David Letterman was named one of the worst hosts of the awards, and ratings on his own show suffered and never recovered. It further damaged his relationship with Oprah Winfrey, who he was already in a bit of a feud with (they officially made up in 2005).
Lorelai is really stretching things to say Rory and Gigi are identical names. A bunch of names have two syllables, and repeating consonants are not that unusual (Nina, Lily, and Poppy would also fit, for example, and does anyone really think Nina is identical to Rory?).
LORELAI: Not quite. A half hour before I had Rory, I was eating a pepper sandwich and watching TV. [to Rory] You were almost named Quincy.
Quincy ME, mystery medical drama series which aired from 1976 to 1983 (Lorelai must have been watching a repeat). Jack Klugman stars in the title role as a LA medical examiner who routinely engages in police investigations. The show was inspired by the book Where Death Delights, by Marshall Houts, a former FBI agent. Quincy’s character is loosely modelled on LA “Coroner to the Stars” Thomas Noguchi.

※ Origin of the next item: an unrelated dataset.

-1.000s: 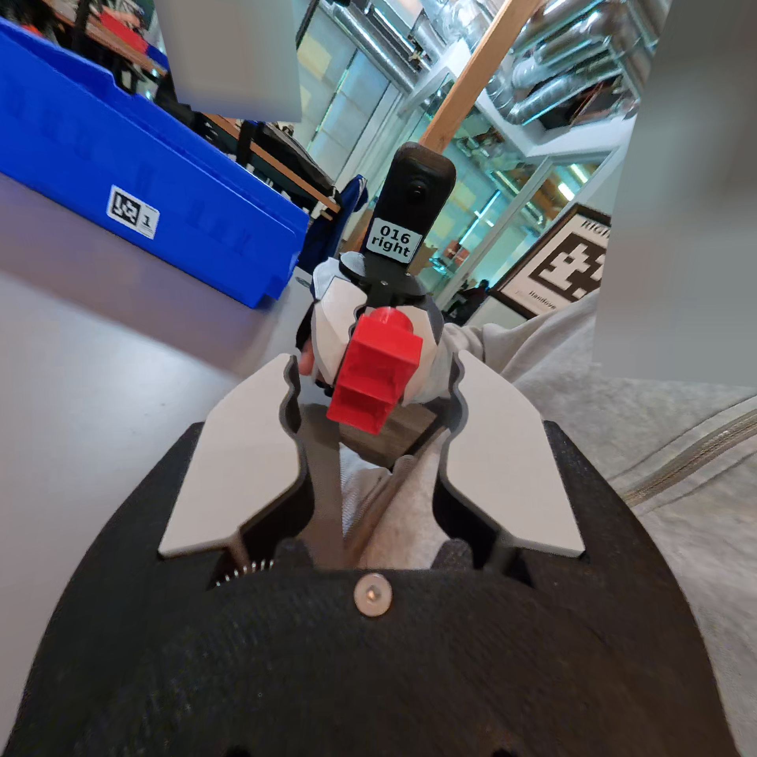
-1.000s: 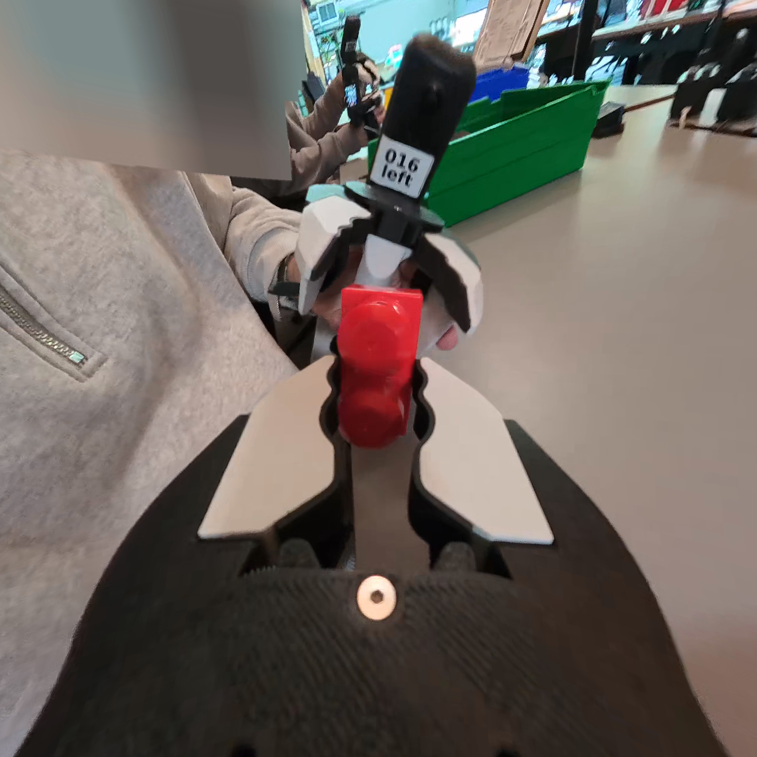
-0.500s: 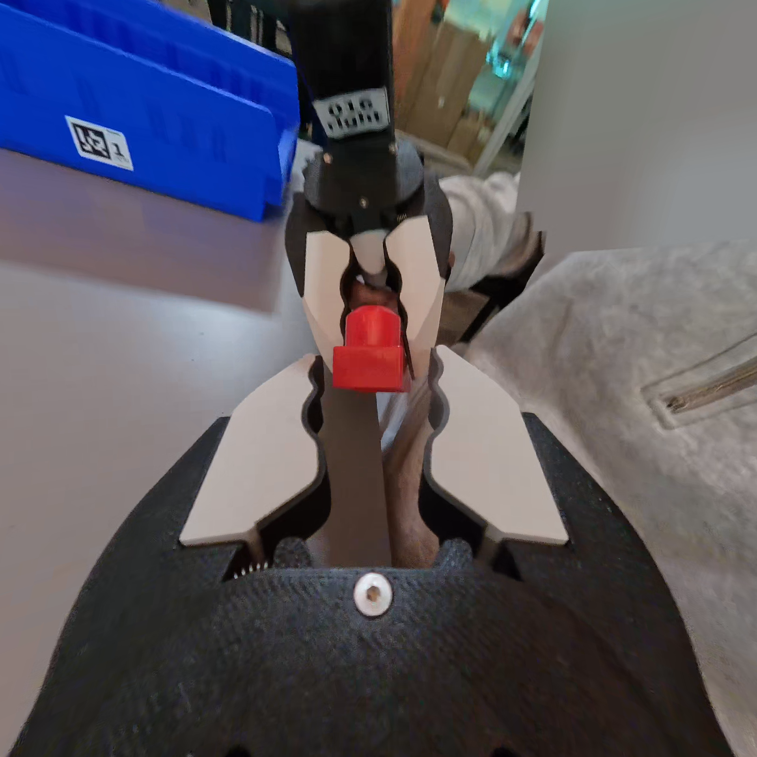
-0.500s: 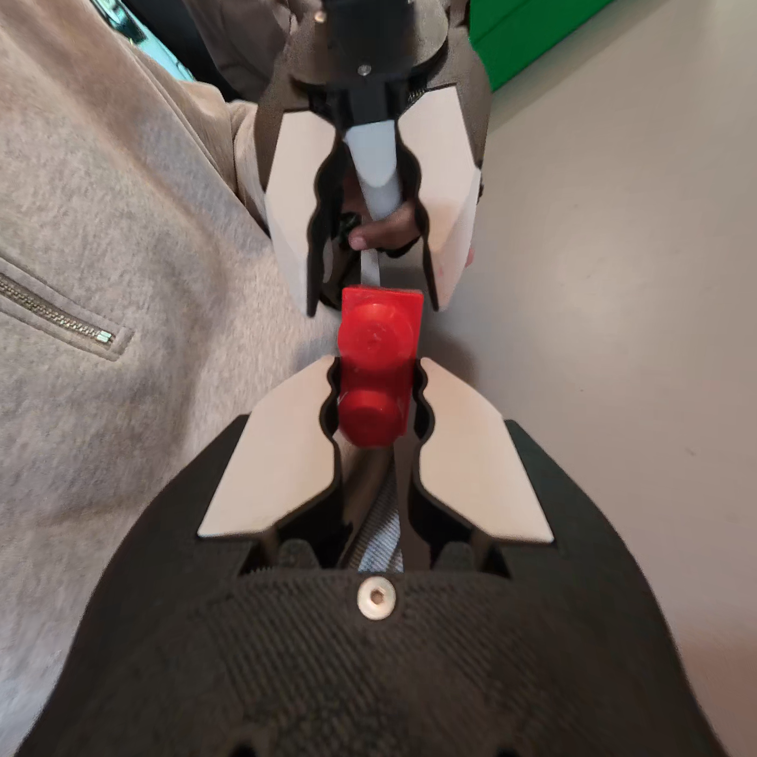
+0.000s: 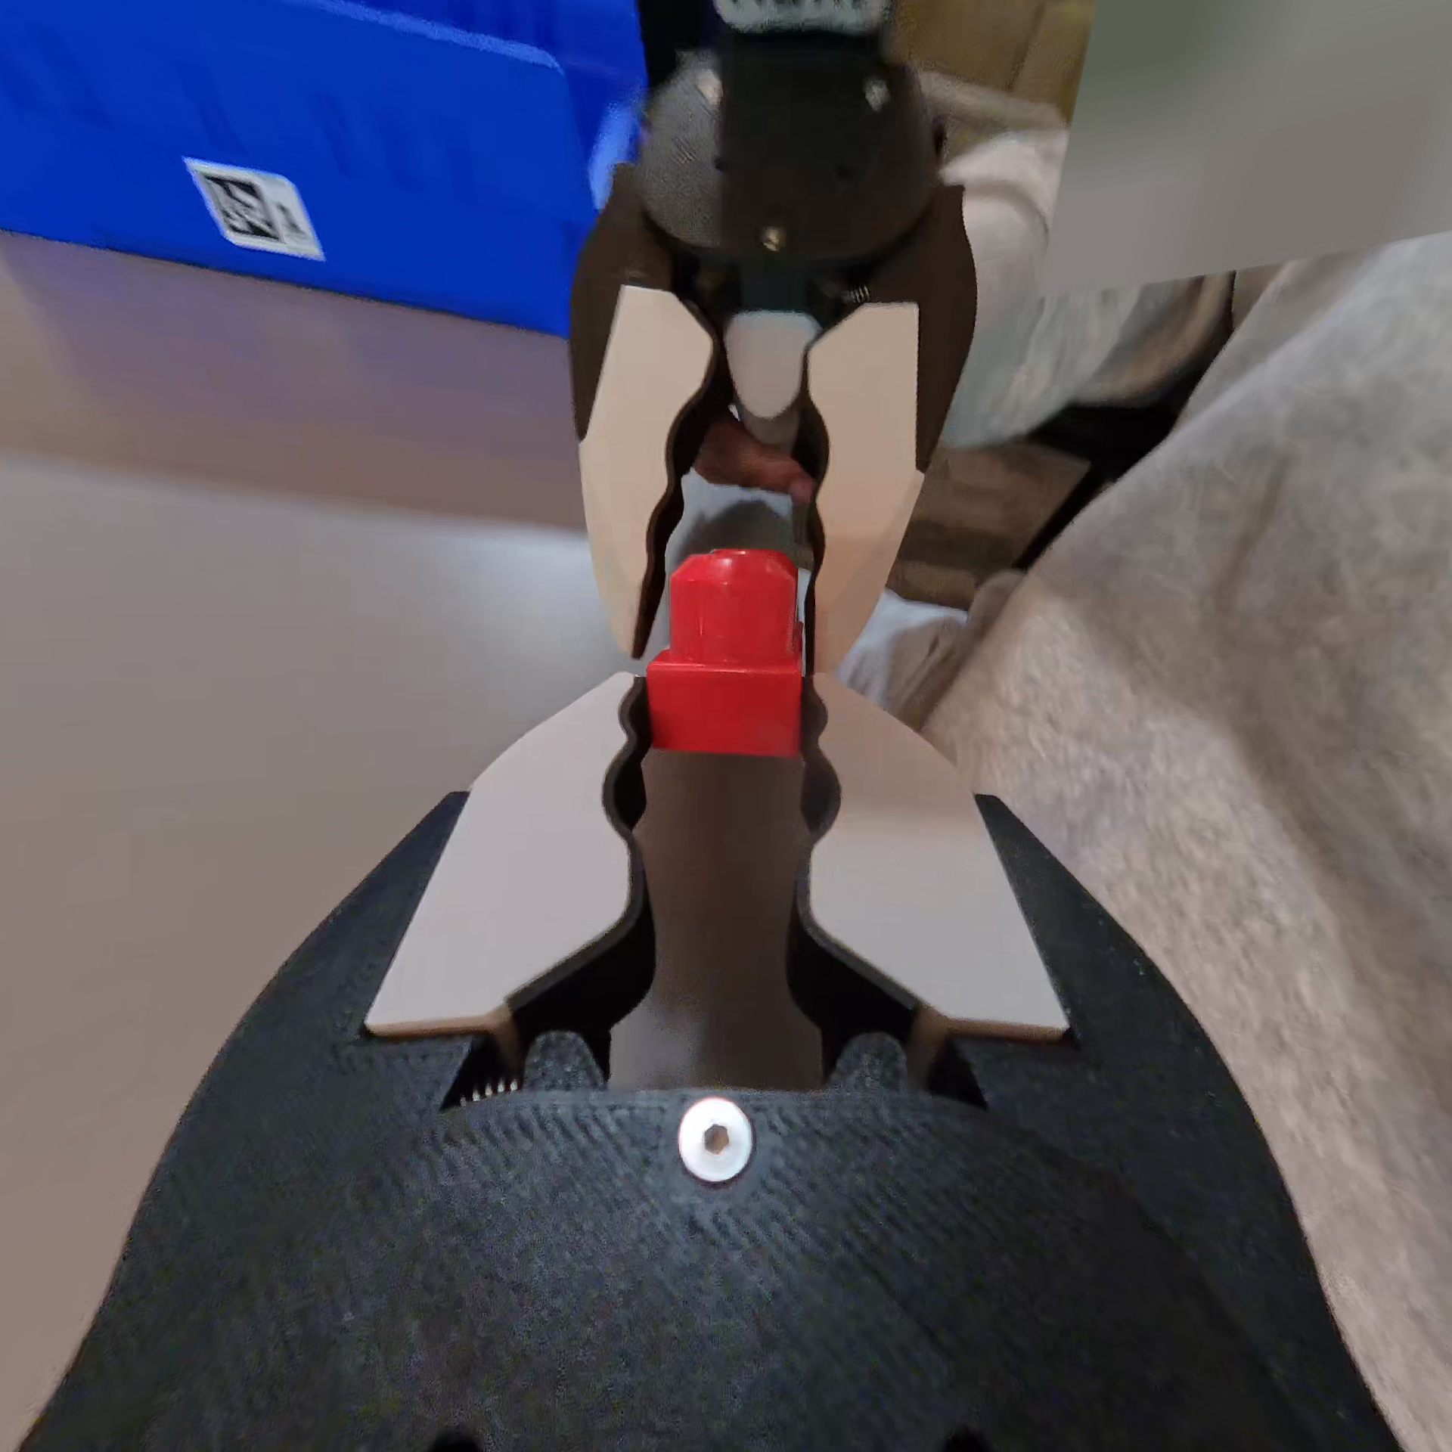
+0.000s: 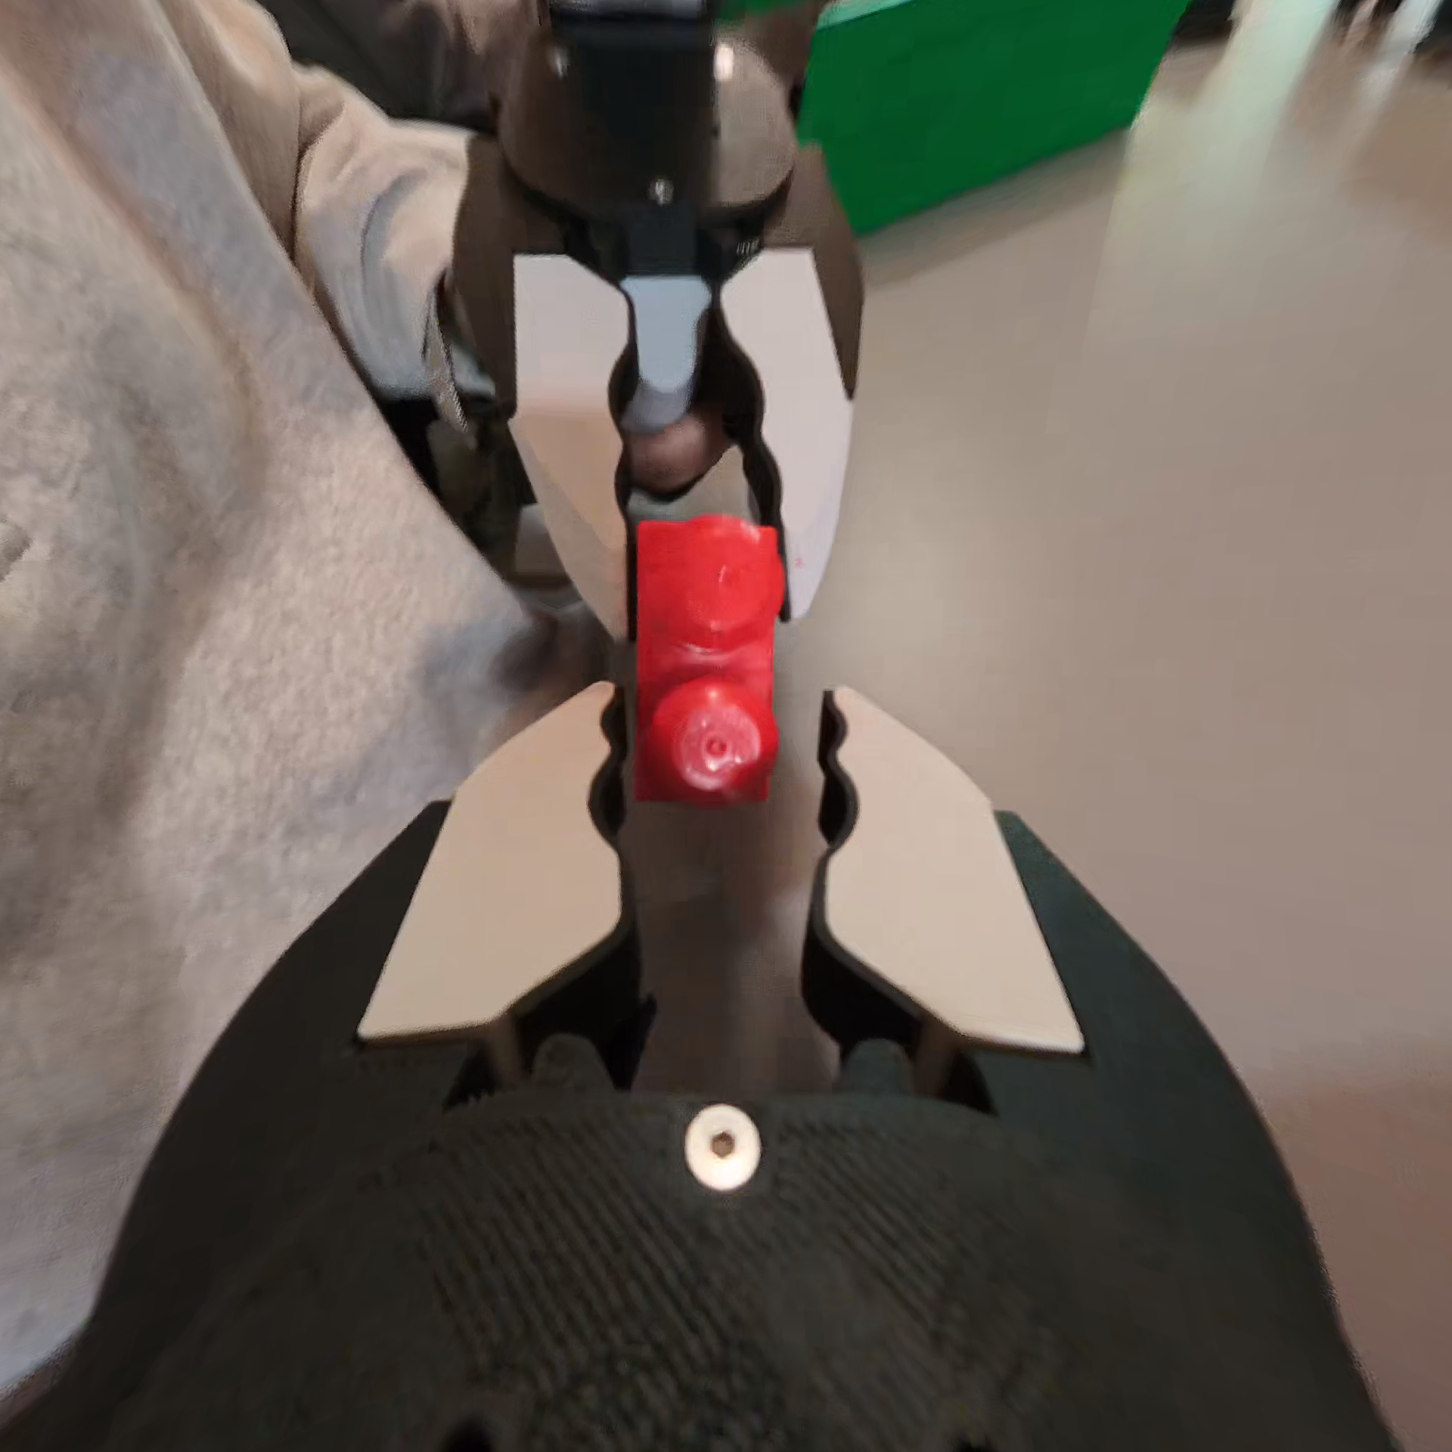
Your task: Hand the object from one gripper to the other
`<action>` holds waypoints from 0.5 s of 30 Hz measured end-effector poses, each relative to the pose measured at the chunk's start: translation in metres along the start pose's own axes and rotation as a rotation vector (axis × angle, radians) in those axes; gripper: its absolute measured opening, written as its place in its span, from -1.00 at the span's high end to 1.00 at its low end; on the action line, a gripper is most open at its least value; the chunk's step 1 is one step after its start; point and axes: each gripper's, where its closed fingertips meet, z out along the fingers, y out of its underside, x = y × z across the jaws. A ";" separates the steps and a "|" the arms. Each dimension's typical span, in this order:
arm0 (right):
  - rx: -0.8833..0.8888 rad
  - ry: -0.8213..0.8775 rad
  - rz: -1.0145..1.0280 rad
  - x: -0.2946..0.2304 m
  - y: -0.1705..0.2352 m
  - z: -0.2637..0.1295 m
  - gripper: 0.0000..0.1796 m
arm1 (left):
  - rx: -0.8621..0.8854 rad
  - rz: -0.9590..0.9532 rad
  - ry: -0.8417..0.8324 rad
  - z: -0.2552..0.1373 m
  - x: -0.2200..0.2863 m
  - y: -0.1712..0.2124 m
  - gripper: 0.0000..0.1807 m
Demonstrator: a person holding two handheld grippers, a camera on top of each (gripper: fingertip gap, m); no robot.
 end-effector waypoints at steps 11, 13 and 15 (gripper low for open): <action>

Lorelai said that she spent several hours in labour before having Rory. I presume that when she says she was watching TV half an hour before having Rory, she means that’s what she was doing half an hour before labour started.
SHERRY: Well, here’s the gang.You’ve got Gail, Judy, Maureen, Linda, Susan and Alice.
Gail is played by Rain Denise Wilson, in her first role.
Judy is played by Jennifer Jostyn, who had previously been in some minor films.
Maureen is played by Cynthia Ettinger, known for her work in theatre, and who had roles in The Silence of the Lambs, Seinfeld, Touched by an Angel, The Practice, Felicity, and Providence; she later went on to have a major role in the TV series Carnivàle.
Linda is played by Kate Orsini, in her fourth role; she would later have regular roles on The Bold and the Beautiful, and General Hospital.
Susan is played by Kate Rodger, who had been in Buffy the Vampire Slayer, and would later appear on The O.C.
Alice is played by Ames Ingham, in her final of five roles.